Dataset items
○ ○ ○ ○ ○

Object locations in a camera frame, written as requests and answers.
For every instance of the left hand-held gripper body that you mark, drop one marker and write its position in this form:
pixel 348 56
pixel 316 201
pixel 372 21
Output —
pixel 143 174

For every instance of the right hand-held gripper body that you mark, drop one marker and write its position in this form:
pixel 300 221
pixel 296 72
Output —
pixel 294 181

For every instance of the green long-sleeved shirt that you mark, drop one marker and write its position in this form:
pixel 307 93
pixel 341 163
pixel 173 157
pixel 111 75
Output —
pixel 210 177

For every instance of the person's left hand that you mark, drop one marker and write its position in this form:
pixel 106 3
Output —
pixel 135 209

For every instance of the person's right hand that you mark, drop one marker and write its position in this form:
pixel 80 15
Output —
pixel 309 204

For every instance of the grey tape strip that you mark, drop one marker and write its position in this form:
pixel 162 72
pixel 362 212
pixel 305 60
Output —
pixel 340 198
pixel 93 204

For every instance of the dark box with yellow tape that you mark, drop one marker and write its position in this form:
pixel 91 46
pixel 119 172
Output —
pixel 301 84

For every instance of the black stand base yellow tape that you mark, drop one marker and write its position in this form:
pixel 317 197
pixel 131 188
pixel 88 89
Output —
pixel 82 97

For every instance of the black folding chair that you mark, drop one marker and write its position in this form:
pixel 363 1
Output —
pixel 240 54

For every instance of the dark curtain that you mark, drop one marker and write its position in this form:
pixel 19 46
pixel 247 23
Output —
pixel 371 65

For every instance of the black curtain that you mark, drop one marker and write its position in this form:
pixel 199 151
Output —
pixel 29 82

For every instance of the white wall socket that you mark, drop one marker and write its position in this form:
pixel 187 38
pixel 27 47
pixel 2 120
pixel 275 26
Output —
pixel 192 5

○ ○ ○ ○ ○

- [Aim of the task]:
Tally the lines in the entries above that hold the string "hand" and state the tally alone.

- [Result for this task]:
4